Had a meeting at TCU yesterday. The school’s mission is to prepare students to be leaders in the global community, and they mean it. They encourage their students to experience anything and everything life has to offer, and as a result the vast majority of their students participate in fantastic internships, join numerous student groups, study abroad, master a foreign language. Their students are articulate, cultured, intelligent, and are truly ready to take over the world.

Not enough companies and organizations have a strong enough mission. Mission is something that gets thrown around in business school almost ad naseum. But for most companies - most people - the mission is lifeless. They realize that the true mission of the company is to make the owners or shareholders as much money as possible. It rarely gets beyond that.

It’s a shame. Our companies are organized around some product or service idea - not around a big, important idea that is greater than the fattening of one’s financial statements. Even worse, employees aren’t trained to expect anything less. Just like the companies, most of us lack missions that mean much more than seeking comfort, safety, or wealth.

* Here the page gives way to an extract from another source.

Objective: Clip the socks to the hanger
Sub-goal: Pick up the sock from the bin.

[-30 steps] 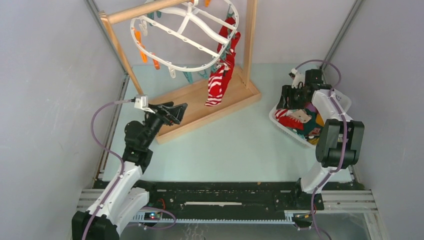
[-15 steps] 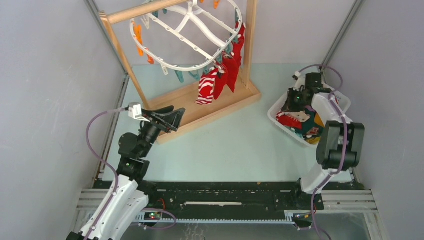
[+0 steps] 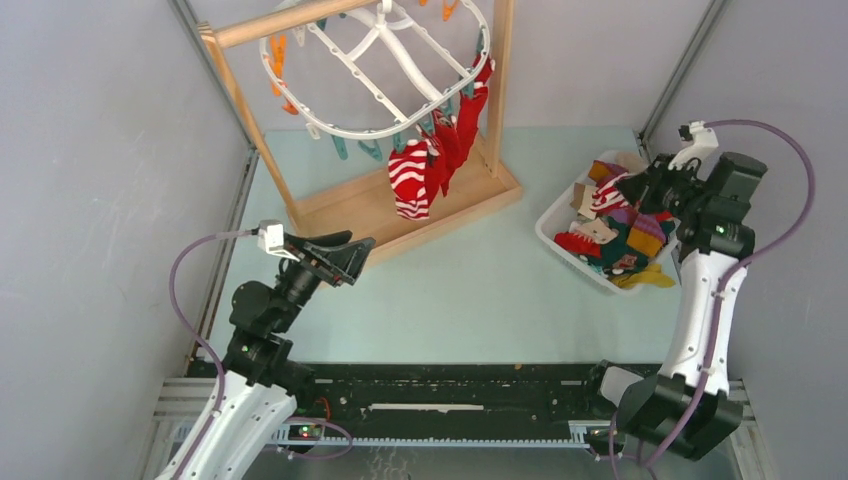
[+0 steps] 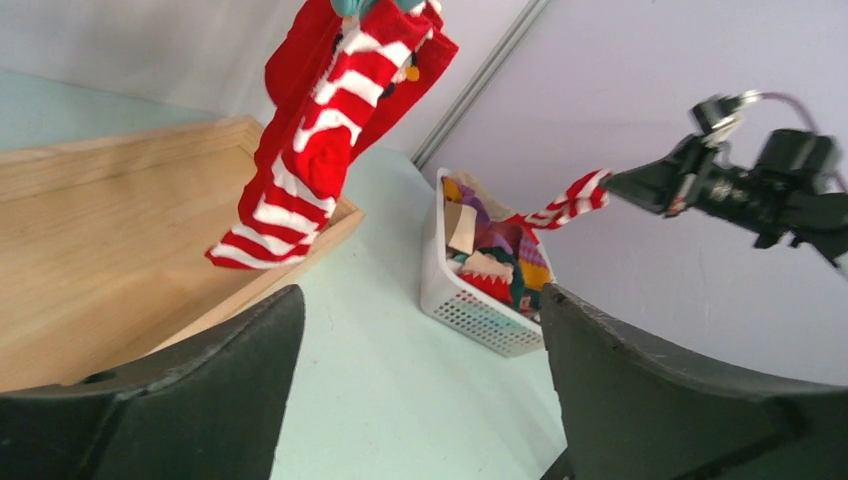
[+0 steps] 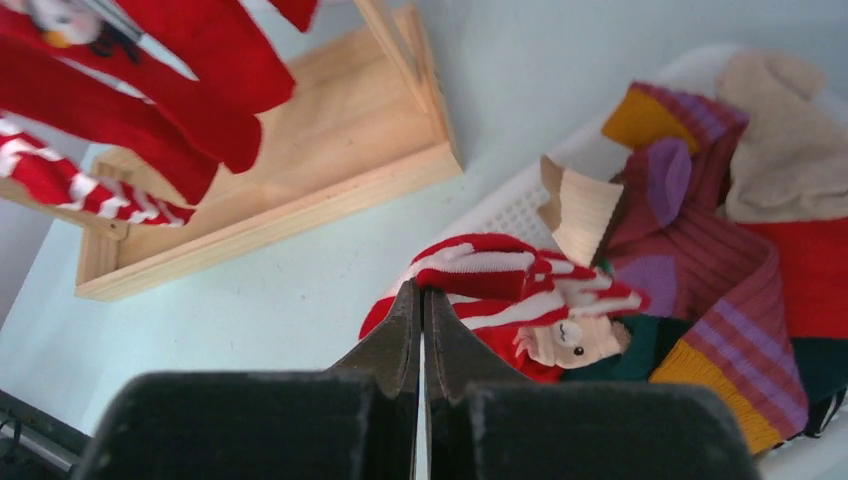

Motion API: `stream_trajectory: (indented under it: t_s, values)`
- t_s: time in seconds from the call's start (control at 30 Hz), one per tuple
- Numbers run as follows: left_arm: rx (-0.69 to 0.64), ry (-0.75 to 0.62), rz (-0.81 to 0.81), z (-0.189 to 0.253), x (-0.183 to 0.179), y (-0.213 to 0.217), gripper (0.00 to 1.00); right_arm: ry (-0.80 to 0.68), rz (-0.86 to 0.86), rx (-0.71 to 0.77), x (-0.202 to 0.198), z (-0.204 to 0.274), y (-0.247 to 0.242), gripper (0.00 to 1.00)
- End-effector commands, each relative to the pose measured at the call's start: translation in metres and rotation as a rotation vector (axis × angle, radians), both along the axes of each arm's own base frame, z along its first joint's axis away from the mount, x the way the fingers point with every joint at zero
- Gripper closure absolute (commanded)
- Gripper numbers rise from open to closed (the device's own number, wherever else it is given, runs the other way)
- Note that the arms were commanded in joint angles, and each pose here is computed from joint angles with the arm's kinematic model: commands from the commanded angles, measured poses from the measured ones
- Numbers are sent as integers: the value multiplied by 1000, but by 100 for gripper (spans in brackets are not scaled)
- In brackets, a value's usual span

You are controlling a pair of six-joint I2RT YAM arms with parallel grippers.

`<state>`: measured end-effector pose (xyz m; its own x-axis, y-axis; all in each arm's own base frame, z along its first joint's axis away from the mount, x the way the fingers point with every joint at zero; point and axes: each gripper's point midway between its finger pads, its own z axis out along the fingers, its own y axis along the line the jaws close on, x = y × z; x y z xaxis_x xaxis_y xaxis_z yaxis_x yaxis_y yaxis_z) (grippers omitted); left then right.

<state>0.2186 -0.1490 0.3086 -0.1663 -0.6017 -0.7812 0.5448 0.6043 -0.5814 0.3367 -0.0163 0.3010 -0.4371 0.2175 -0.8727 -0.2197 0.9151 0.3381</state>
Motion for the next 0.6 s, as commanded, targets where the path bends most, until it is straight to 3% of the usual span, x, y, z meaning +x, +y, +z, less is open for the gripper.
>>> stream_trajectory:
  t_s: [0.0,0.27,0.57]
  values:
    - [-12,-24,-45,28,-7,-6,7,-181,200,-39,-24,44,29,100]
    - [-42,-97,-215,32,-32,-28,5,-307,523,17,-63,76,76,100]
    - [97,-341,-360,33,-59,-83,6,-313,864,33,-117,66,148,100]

No wonder 90% of businesses fail in the first five years. No wonder the average person has very little conception of what their days are spent doing, or of what they’re doing these things for.

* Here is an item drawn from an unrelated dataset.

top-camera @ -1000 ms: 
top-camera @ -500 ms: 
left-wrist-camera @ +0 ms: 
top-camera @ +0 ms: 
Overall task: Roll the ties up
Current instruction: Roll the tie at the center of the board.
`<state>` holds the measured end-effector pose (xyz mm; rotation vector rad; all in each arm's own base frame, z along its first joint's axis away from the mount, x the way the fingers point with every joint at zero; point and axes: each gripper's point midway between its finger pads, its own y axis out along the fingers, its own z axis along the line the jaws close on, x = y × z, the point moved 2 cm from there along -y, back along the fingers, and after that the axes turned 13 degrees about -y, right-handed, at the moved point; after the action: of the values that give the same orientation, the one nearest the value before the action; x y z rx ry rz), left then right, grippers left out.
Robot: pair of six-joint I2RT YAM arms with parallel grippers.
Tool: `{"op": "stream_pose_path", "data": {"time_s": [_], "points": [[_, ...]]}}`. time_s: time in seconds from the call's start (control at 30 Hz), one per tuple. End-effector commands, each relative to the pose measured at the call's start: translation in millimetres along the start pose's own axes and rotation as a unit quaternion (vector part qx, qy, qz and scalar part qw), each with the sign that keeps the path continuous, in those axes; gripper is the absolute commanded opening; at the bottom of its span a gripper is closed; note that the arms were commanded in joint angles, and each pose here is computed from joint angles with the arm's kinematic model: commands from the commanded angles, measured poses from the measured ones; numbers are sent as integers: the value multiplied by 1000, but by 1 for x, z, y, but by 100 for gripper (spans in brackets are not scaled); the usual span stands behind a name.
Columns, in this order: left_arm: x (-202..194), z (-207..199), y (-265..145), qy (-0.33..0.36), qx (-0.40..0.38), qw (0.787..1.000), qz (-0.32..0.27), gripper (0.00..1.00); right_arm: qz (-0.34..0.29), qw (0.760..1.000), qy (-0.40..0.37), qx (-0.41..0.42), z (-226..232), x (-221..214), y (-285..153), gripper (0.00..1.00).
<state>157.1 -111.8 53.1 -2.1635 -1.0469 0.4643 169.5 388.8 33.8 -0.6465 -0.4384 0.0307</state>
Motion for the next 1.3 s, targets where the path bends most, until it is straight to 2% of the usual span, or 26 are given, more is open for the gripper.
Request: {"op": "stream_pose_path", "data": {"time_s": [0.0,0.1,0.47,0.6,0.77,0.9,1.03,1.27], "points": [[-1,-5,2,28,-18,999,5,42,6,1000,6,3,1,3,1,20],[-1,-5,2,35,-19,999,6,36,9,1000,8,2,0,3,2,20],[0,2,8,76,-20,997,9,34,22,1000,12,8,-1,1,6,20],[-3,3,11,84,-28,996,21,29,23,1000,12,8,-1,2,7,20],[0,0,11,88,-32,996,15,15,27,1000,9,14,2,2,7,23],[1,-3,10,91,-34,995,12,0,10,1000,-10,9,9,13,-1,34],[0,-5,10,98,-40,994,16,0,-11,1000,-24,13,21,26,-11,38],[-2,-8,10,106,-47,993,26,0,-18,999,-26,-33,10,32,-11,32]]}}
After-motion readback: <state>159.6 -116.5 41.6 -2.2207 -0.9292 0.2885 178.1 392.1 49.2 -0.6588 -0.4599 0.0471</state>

Of course, there are plenty of exceptions. There are countless examples of companies that are spectacularly successful without missions. Similarly, we all know of people who have been spectacularly successful without a principle or set of moral precepts guiding their actions.

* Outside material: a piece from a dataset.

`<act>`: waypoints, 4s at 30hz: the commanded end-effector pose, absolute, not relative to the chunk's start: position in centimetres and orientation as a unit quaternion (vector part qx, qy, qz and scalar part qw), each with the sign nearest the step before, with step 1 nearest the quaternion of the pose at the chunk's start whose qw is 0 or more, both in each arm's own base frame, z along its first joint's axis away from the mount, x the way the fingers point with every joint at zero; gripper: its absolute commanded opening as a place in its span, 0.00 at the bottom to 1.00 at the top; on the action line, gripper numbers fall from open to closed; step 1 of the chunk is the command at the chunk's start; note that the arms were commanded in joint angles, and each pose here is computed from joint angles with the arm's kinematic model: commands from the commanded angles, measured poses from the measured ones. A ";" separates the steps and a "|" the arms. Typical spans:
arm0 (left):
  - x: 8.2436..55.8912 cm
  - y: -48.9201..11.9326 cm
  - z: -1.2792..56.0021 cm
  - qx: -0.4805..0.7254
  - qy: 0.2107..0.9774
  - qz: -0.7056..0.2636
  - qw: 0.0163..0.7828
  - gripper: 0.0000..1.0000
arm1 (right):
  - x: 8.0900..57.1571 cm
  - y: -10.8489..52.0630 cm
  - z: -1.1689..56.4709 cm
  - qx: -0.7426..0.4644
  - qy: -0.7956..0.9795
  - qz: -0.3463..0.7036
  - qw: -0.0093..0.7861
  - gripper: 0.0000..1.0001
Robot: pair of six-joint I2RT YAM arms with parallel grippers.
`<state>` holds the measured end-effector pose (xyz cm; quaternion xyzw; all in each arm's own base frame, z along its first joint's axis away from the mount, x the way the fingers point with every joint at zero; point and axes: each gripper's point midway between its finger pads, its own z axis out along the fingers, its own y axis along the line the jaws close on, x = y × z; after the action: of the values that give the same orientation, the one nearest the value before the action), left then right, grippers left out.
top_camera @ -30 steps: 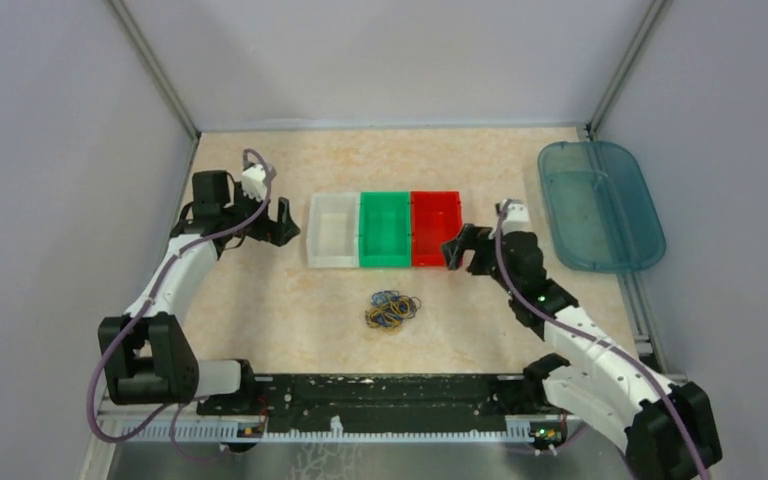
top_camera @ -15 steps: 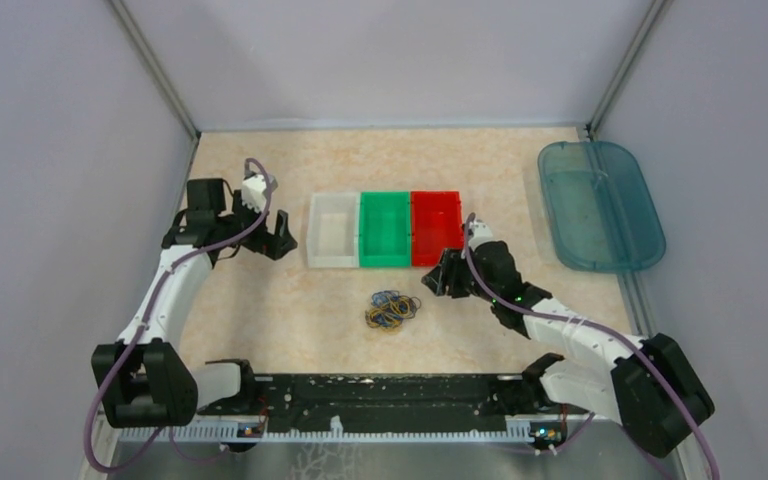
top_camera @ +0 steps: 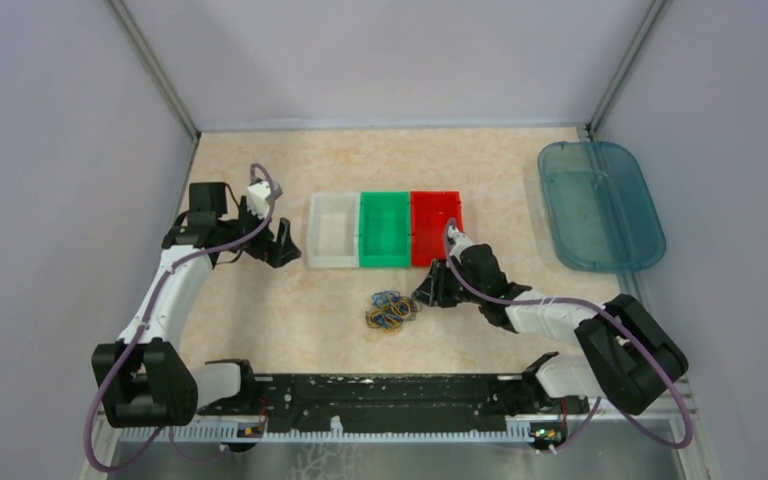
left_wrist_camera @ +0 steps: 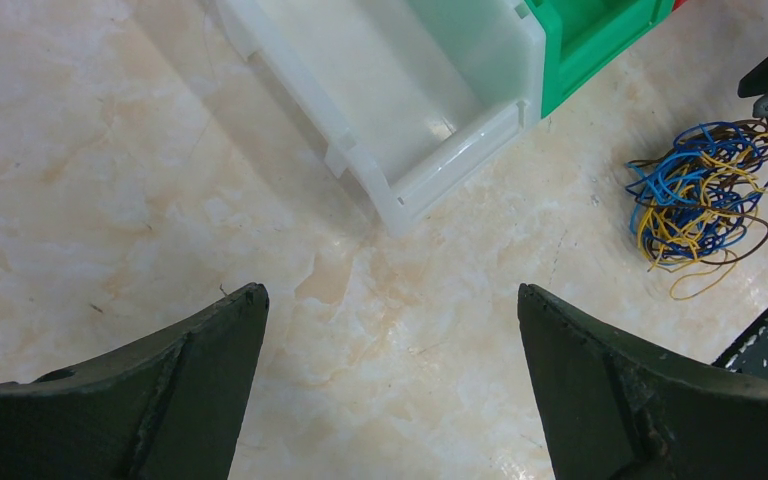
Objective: Untangle the cables
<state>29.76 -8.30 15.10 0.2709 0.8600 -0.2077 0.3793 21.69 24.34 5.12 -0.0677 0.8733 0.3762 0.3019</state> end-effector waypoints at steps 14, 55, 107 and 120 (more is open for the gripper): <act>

But as an employee, would I rather work for a company that either has no mission or has one I don’t believe in? Or would I rather be a part of something larger than myself, something that makes money but does so in a way that benefits my community or state or country or world in a tangible, powerful way?

It requires more work, certainly. While it’s easy to wax poetic on our blogs about the injustice in the world, or to hold protests and hand out pamphlets, it’s much more difficult to look at what upsets us in the world and come up with a solution that will produce change. And while the corporation has proven itself to be a powerful catalyst for ingenuity and progress, it’s much more difficult to direct that energy towards something that improves mankind. It’s a lot easier to just make more Cheez-Its.

But if we were to say enough is enough…if we were to decide as entrepreneurs that our lives and the lives of our employees should be about much more, and if we were thoughtful and forward-thinking enough to do something about it…I wouldn’t be surprised to see companies start to sprout up that were simultaneously successful and live-giving.

Suddenly, you’d have companies that decided shareholder value was simply one of many priorities - not the ultimate goal to push for. Suddenly, you’d have companies that didn’t demand their employees work 80 hour weeks, because they realize that employees who are stressed out and depressed represents a massive failure on the part of the company, regardless of how ’satisfied’ the customers are. Suddenly, you’d have employees delivering amazing results and fantastic service - not because they’re expecting more money but because they are wrapped up in a cause that is worthwhile.

What is your company’s mission? Does it have one? If not, how quickly can you leave and go work for someone for whom your life and your work represent nothing less than an attempt to change the world?